Dalam kitab Birrul Walidain karya Ibnul Jauzi disebutkan, Anas bin Nadzr Al-Asyja’i bercerita, suatu malam ibu Ibnu Mas’ud meminta air minum kepadanya. Setelah Ibnu Mas’ud datang membawa air minum, ternyata sang Ibu sudah ketiduran. Akhirnya Ibnu Mas’ud berdiri di dekat kepala ibunya sambil memegang wadah berisi air tersebut hingga pagi hari.”

Sahabat lainnya lagi, Usamah bin Zaid, disebutkan tidak pernah menolak permintaan ibunya. Dalam kitab Shifah Ash-Shafwah karya Ibnul Jauzi disebutkan, Muhammad bin Sirin mengatakan, pada masa pemerintahan Usman bin Affan, harga sebuah pohon kurma mencapai seribu dirham.

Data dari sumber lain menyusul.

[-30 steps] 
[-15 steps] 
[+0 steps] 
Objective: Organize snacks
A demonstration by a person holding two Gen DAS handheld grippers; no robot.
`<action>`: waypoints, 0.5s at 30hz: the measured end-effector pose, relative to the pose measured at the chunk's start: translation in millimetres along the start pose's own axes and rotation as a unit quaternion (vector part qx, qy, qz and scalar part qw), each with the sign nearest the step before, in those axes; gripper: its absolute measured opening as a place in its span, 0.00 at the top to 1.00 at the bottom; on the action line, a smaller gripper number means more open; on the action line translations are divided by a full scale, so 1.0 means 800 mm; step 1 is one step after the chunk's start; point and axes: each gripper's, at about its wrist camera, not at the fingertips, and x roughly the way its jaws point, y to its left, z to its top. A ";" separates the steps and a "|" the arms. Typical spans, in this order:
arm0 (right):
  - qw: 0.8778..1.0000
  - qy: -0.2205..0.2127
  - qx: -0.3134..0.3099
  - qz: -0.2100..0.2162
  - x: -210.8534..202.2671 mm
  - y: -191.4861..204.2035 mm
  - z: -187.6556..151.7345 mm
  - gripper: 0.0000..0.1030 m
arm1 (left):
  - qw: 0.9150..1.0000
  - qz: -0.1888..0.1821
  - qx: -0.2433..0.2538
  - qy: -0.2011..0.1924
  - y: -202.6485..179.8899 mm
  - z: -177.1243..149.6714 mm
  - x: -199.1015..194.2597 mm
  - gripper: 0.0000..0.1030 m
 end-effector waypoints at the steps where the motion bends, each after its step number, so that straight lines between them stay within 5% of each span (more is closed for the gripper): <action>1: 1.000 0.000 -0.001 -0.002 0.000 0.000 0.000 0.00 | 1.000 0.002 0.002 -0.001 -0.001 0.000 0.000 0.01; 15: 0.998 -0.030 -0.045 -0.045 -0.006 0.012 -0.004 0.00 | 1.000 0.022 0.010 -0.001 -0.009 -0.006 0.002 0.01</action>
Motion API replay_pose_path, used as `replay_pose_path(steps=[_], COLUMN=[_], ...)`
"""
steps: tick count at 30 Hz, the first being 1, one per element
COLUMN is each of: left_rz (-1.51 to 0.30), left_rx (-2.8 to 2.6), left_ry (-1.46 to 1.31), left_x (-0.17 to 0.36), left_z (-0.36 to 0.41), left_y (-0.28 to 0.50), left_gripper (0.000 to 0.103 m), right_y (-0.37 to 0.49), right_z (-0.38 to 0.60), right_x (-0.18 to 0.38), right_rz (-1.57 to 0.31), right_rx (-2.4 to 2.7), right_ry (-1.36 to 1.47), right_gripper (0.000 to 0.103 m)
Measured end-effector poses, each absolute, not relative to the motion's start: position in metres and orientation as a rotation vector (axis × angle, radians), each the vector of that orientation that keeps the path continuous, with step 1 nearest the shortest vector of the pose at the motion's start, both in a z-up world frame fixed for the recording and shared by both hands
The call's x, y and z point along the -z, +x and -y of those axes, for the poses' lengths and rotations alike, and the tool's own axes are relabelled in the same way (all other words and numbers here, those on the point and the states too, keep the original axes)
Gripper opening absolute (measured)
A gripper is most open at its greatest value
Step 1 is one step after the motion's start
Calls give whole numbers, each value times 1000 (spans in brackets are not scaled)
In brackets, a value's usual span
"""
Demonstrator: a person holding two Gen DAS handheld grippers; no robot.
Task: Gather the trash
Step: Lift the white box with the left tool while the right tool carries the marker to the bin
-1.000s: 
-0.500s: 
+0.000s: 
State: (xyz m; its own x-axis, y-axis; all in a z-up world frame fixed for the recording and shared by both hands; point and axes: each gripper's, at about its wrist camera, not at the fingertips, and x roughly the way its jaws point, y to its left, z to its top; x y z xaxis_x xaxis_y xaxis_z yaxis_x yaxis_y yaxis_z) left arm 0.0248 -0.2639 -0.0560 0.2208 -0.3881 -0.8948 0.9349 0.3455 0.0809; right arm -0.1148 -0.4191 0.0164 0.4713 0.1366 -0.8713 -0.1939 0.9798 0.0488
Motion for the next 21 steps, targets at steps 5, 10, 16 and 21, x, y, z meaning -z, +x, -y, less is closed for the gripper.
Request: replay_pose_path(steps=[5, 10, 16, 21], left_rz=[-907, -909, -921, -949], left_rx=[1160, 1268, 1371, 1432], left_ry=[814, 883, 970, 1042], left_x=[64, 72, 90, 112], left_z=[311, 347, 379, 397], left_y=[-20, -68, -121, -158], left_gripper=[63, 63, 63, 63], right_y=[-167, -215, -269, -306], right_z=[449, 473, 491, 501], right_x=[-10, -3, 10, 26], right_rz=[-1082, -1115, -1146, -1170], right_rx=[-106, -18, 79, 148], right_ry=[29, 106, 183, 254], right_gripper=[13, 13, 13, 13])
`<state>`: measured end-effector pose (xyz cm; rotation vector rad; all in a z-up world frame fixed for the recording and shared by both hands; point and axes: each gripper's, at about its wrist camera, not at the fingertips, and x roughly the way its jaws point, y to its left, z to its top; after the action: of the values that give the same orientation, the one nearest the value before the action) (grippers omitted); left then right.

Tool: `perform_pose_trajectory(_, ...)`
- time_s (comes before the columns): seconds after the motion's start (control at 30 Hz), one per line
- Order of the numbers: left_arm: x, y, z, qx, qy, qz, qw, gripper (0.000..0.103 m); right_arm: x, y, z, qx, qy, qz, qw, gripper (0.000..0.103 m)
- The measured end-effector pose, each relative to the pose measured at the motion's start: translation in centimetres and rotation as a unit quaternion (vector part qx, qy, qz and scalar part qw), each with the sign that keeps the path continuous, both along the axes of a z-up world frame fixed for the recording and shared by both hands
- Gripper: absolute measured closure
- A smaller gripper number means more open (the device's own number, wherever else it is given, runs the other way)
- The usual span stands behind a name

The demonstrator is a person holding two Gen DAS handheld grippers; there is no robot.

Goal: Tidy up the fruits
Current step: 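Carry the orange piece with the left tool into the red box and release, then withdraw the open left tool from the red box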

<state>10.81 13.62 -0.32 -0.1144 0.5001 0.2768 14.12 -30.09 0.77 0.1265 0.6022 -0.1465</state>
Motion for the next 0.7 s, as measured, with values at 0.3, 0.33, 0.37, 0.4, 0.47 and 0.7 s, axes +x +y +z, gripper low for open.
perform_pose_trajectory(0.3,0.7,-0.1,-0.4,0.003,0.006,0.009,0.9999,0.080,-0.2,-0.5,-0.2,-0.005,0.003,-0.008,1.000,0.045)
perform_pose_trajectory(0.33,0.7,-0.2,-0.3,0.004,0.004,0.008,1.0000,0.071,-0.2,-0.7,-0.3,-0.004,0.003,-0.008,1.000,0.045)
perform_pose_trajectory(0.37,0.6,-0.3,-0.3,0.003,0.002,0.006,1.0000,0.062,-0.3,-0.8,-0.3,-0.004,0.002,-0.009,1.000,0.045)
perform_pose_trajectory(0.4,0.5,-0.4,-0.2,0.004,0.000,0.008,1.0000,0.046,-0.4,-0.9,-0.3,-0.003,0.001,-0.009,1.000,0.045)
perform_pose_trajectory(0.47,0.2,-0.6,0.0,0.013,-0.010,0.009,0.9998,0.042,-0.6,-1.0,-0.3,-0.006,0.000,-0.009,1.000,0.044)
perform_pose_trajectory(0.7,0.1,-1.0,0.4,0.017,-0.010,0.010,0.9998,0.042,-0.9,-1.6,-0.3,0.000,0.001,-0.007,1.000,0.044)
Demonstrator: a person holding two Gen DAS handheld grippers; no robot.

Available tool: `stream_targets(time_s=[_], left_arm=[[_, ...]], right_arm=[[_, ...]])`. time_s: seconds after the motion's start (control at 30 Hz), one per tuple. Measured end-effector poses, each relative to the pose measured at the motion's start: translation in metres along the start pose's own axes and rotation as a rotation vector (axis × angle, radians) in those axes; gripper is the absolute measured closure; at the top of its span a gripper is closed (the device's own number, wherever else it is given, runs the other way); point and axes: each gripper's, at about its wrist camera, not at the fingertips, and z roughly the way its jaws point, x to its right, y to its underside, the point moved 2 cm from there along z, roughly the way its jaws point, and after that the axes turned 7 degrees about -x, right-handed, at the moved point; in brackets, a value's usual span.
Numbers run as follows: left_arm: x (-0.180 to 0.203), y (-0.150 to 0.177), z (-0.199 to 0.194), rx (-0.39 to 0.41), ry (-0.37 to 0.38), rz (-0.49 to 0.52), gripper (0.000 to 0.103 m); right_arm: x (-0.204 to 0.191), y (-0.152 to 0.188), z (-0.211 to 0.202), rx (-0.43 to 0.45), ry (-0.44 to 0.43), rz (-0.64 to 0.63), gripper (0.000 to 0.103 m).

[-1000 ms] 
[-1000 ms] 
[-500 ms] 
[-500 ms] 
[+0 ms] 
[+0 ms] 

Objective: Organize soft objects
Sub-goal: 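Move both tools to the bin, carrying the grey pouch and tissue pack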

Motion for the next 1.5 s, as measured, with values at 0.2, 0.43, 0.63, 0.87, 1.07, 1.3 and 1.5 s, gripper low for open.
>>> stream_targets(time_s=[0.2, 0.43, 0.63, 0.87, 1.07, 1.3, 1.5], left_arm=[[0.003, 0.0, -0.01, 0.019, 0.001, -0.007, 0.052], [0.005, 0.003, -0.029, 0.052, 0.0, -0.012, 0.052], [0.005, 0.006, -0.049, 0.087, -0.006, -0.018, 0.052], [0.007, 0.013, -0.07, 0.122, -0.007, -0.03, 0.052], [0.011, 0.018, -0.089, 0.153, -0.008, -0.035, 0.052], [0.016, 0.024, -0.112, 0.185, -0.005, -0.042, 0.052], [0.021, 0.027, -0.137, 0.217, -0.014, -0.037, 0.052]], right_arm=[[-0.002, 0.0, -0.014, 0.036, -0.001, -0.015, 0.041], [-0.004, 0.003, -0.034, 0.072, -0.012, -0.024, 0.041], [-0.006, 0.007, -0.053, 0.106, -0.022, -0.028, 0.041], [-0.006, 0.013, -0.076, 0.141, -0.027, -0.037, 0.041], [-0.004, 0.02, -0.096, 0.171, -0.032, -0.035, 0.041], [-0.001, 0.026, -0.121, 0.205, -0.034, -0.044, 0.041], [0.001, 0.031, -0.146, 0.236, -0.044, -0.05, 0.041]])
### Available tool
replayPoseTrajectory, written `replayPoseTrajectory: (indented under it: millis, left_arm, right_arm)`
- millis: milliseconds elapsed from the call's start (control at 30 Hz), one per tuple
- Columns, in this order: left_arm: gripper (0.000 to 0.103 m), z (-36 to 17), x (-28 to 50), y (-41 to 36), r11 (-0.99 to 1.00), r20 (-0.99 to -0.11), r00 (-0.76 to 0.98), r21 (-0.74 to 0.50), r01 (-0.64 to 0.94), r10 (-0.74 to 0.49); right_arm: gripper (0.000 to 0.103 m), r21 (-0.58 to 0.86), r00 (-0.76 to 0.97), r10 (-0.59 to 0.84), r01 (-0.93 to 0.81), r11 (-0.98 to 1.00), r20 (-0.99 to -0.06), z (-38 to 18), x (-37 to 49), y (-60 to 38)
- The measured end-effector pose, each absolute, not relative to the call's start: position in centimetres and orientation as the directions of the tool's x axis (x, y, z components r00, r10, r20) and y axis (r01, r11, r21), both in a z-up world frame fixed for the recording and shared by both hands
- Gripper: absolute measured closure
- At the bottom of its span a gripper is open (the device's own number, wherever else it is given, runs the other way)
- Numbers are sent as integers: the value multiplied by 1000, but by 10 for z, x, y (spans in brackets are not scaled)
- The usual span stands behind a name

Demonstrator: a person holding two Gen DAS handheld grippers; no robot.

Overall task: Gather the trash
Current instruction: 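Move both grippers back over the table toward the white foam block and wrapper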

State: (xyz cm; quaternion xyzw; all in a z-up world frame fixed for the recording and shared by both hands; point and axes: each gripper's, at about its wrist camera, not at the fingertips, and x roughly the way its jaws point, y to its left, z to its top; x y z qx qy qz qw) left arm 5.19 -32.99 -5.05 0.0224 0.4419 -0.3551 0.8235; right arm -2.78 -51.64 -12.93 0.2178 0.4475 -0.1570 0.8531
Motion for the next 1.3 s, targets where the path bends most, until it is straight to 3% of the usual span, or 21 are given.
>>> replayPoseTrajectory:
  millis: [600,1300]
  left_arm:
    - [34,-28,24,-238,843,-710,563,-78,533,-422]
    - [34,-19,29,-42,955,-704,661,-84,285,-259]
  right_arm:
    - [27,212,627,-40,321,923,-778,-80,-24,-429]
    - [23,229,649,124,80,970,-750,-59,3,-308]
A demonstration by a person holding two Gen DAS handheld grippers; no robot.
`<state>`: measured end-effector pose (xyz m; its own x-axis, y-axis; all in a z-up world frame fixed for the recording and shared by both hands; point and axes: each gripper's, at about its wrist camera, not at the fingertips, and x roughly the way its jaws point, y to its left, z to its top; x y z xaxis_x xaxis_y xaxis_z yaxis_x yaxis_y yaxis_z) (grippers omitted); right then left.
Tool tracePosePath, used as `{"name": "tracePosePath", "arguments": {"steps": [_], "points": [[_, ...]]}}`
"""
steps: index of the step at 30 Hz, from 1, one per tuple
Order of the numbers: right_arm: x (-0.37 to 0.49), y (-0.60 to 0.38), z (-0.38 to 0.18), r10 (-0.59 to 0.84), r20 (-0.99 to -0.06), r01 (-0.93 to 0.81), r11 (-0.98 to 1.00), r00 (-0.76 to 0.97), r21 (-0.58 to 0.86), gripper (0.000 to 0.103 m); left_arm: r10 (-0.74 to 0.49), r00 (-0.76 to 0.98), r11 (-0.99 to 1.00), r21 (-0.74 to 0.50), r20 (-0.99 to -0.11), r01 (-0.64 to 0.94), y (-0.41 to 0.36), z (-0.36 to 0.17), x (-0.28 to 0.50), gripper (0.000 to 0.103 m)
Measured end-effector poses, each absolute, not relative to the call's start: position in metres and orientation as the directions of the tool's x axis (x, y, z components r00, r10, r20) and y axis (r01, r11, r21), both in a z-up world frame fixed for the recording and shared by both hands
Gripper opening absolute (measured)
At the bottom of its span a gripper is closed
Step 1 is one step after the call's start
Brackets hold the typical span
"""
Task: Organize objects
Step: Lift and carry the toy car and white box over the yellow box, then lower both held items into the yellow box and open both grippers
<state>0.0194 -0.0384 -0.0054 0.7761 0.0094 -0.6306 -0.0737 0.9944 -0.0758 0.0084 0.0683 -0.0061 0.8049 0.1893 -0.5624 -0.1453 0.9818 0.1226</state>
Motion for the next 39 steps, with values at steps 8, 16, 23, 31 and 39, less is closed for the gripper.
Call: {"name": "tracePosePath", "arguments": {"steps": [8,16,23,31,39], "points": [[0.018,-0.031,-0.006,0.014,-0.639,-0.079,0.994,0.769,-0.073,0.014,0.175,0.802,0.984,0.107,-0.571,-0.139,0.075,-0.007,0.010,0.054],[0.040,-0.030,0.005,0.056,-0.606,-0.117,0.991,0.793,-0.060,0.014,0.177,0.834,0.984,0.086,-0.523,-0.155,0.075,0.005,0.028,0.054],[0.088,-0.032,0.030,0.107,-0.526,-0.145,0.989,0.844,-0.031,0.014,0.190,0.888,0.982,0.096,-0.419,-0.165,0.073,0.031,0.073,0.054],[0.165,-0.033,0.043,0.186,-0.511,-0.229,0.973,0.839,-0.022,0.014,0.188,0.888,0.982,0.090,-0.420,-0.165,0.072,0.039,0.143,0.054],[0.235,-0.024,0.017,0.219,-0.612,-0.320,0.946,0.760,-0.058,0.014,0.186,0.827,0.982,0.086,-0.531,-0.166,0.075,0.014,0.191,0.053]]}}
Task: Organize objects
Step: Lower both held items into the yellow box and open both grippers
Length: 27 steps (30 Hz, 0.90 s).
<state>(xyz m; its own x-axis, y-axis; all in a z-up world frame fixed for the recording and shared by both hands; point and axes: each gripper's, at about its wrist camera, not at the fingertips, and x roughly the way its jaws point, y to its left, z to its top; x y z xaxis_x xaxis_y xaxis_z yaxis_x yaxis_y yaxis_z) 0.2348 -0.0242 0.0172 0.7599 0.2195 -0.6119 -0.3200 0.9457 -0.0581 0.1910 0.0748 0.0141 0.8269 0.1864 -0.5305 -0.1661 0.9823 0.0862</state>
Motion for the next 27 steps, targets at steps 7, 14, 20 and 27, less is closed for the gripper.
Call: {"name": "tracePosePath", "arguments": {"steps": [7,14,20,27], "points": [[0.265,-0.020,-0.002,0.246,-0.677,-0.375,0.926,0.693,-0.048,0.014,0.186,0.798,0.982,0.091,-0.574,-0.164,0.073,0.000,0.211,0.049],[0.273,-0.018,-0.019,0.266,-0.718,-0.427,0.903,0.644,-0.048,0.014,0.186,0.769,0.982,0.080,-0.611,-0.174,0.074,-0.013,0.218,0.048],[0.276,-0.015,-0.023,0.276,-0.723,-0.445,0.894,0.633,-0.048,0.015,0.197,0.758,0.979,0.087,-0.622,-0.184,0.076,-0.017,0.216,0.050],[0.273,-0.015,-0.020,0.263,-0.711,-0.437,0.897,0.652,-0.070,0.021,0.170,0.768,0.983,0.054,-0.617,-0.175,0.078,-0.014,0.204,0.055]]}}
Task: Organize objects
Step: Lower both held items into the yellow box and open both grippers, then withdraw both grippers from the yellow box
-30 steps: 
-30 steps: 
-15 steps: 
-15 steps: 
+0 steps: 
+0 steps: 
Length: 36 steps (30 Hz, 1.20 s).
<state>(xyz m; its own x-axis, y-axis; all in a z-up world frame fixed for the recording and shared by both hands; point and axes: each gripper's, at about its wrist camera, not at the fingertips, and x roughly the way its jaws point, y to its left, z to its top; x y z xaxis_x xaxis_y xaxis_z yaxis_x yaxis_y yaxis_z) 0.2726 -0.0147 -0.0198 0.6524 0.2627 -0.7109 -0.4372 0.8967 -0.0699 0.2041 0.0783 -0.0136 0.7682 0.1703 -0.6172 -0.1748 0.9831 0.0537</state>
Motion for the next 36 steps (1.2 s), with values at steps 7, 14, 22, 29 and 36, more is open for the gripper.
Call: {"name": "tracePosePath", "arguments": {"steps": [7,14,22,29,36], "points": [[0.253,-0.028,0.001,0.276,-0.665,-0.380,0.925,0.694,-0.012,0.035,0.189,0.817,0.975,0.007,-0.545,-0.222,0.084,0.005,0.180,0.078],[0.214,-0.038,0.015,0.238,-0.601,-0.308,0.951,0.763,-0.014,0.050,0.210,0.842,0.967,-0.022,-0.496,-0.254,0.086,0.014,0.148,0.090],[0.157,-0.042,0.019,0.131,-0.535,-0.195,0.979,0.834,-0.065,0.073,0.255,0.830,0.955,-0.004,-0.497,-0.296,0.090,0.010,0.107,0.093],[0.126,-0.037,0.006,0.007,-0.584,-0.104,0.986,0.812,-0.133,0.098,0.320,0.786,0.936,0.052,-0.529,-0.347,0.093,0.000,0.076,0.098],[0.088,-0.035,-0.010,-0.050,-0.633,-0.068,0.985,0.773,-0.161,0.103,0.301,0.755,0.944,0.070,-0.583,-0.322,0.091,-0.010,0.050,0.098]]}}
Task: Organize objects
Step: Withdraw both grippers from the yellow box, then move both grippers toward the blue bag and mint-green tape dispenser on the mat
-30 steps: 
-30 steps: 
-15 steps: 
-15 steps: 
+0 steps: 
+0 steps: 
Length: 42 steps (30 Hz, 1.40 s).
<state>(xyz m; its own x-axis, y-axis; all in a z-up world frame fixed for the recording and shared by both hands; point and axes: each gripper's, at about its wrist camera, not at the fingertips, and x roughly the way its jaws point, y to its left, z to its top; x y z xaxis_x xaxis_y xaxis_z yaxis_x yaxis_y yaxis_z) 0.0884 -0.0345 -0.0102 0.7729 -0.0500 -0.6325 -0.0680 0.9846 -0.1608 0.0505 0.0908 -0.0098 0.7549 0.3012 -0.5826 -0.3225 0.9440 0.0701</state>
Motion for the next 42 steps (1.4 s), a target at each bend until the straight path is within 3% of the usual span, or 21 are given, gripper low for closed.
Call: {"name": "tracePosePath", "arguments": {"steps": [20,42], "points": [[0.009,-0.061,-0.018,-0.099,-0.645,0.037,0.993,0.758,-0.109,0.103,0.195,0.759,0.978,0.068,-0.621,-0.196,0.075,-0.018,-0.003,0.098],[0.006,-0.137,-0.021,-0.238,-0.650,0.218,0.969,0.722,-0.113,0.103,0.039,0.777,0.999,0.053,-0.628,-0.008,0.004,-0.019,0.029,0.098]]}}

Meskipun demikian, Usamah bin Zaid membeli sebatang pohon kurma lalu memotong dan mengambil jamar-nya (bagian batang kurma yang berwarna putih yang berada di jantung pohon kurma).

Jamar tersebut lantas ia suguhkan kepada ibunya. Melihat tindakan Usamah, banyak orang bertanya-tanya, “Mengapa engkau berbuat demikian, padahal engkau mengetahui harga satu pohon kurma itu seribu dirham.” Usamah menjawab, “Karena ibuku meminta jamar pohon kurma, dan tidaklah ibuku meminta sesuatu kepadaku yang bisa kuberikan pasti kuberikan.

Ibu memang sosok yang harus dimuliakan. Kita lahir ke dunia melalui dirinya. Sehebat atau sesukses apa pun seseorang dalam hidupnya, pasti dilahirkan dari rahim seorang ibu. Selain itu, sebelum kita lahir, ibu mengandung kita di dalam perutnya selama lebih kurang sembilan bulan, waktu yang tidak sebentar. Saat melahirkan, ibu juga yang merasakan sakit tak terkira. Jadi, tidak ada alasan apa pun untuk mendurhakai ibu atau memutus hubungan dengannya, apa pun keadaannya. Wallahu a’lam.